Top of Data shown

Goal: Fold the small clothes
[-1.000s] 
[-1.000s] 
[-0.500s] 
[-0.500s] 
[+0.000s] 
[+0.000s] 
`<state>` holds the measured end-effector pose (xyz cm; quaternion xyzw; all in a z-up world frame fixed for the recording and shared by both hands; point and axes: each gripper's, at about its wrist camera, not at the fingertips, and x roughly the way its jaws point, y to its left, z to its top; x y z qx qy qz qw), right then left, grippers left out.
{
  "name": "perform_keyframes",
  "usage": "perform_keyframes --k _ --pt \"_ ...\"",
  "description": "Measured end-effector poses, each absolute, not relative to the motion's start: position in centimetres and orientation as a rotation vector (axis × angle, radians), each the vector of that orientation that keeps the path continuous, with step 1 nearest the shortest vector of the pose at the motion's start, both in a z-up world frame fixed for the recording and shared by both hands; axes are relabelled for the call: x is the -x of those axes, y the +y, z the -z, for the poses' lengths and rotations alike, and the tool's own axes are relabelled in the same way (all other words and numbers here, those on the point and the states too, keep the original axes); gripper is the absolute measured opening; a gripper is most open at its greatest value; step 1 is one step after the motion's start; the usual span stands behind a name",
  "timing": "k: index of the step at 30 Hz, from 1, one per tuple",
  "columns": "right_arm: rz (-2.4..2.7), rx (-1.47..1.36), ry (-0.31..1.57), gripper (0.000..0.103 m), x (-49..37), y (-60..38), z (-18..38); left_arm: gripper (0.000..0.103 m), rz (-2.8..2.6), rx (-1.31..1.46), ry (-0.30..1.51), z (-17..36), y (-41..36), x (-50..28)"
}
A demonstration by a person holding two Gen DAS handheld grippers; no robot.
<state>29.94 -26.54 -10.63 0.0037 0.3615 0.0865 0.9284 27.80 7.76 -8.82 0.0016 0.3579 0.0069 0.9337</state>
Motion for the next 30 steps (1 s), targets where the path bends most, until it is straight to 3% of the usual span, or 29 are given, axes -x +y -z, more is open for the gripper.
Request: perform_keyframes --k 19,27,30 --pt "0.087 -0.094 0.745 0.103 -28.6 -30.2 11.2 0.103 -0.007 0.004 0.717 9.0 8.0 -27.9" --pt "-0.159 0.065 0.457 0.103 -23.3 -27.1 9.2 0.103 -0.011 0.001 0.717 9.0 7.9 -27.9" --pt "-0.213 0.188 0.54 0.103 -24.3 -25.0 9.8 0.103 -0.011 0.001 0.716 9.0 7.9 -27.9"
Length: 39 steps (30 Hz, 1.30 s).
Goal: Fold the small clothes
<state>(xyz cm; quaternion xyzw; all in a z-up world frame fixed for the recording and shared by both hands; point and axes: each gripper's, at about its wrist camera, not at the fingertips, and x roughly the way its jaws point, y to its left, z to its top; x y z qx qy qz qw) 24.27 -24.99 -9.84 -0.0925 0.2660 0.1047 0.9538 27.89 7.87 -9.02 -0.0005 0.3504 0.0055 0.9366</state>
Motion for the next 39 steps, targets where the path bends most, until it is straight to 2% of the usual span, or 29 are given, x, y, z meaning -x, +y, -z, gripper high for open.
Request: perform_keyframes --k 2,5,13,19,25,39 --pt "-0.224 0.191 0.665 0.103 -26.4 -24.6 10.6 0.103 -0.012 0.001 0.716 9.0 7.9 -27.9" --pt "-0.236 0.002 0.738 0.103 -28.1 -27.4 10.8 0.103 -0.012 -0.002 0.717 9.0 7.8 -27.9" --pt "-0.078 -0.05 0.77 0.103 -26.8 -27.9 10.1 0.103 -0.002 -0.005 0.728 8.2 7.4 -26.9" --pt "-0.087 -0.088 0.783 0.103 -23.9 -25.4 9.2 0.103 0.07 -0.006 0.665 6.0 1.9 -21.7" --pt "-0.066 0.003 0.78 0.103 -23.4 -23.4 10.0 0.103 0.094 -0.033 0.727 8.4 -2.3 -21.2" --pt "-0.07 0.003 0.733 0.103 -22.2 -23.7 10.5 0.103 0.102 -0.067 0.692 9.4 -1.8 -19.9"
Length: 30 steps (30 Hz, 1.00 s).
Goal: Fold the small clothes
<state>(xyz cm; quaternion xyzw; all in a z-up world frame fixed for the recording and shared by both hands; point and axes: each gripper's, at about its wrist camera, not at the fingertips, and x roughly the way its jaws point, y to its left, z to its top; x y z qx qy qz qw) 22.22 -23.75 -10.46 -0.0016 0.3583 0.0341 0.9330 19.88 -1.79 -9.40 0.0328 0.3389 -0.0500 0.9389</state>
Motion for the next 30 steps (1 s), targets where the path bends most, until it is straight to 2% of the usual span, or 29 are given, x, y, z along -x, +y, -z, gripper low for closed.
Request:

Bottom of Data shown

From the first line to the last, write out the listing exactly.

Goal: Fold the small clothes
[-1.000s] 
[-1.000s] 
[-0.500s] 
[-0.500s] 
[+0.000s] 
[+0.000s] 
`<state>` holds the measured end-effector pose (xyz cm; quaternion xyzw; all in a z-up world frame fixed for the recording and shared by both hands; point and axes: each gripper's, at about its wrist camera, not at the fingertips, and x roughly the way its jaws point, y to its left, z to its top; x y z qx qy qz qw), right then left, grippers left out.
{
  "name": "perform_keyframes",
  "usage": "perform_keyframes --k _ --pt \"_ ...\"",
  "description": "Measured end-effector poses, each absolute, not relative to the motion's start: position in centimetres and orientation as a rotation vector (axis × angle, radians), each the vector of that orientation that keeps the path continuous, with step 1 nearest the shortest vector of the pose at the motion's start, both in a z-up world frame fixed for the recording and shared by both hands; axes are relabelled for the call: x is the -x of those axes, y the +y, z the -z, for the poses' lengths and rotations alike, and the tool's own axes are relabelled in the same way (all other words and numbers here, those on the point and the states too, keep the original axes); gripper is the absolute measured opening; a gripper is most open at its greatest value; step 1 is one step after the motion's start; the usual span stands behind a name",
  "timing": "k: index of the step at 30 Hz, from 1, one per tuple",
  "columns": "right_arm: rz (-2.4..2.7), rx (-1.47..1.36), ry (-0.31..1.57), gripper (0.000..0.103 m), x (-49..37), y (-60..38), z (-18..38); left_arm: gripper (0.000..0.103 m), rz (-2.8..2.6), rx (-1.31..1.46), ry (-0.30..1.51), z (-17..36), y (-41..36), x (-50..28)"
}
A demonstration by a person holding two Gen DAS handheld grippers; no robot.
<state>29.94 -26.54 -10.63 0.0037 0.3615 0.0865 0.9284 27.80 7.76 -8.82 0.0016 0.3579 0.0069 0.9337</state>
Motion for the next 30 steps (1 s), targets where the path bends most, until it is straight to 3% of the usual span, or 29 are given, axes -x +y -z, more is open for the gripper.
Request: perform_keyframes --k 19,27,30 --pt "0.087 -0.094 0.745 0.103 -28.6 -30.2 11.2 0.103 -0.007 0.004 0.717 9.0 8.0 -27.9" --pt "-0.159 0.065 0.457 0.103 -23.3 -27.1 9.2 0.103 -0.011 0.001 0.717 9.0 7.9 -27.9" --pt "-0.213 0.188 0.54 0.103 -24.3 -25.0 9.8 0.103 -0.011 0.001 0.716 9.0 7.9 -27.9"
Length: 39 steps (30 Hz, 1.30 s).
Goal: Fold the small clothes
<state>(xyz cm; quaternion xyzw; all in a z-up world frame fixed for the recording and shared by both hands; point and axes: each gripper's, at about its wrist camera, not at the fingertips, and x roughly the way its jaws point, y to its left, z to its top; x y z qx qy qz qw) 24.27 -24.99 -9.84 -0.0925 0.2660 0.1047 0.9538 27.89 7.87 -9.02 -0.0005 0.3504 0.0055 0.9366</state>
Motion for the next 39 steps, targets where the path bends most, until it is straight to 2% of the usual span, or 29 are given, x, y, z meaning -x, +y, -z, gripper high for open.
Request: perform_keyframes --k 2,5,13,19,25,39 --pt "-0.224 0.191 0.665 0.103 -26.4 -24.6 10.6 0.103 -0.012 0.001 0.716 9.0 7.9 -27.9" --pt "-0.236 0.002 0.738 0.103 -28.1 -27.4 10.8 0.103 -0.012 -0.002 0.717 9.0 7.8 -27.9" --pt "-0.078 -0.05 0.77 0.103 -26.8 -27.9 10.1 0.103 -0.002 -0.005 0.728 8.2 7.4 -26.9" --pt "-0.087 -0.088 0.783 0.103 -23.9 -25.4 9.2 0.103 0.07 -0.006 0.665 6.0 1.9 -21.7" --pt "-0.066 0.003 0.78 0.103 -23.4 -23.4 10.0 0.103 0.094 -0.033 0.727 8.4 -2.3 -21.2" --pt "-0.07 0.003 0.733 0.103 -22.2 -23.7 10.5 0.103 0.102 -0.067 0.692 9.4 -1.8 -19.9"
Length: 30 steps (30 Hz, 1.00 s).
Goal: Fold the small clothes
<state>(xyz cm; quaternion xyzw; all in a z-up world frame fixed for the recording and shared by both hands; point and axes: each gripper's, at about its wrist camera, not at the fingertips, and x roughly the way its jaws point, y to its left, z to its top; x y z qx qy qz qw) 22.22 -23.75 -10.46 -0.0016 0.3583 0.0341 0.9330 19.88 -1.79 -9.40 0.0328 0.3389 -0.0500 0.9389</state>
Motion for the next 30 steps (1 s), targets where the path bends most, until it is straight to 2% of the usual span, or 29 are given, x, y, z along -x, +y, -z, gripper low for closed.
Request:

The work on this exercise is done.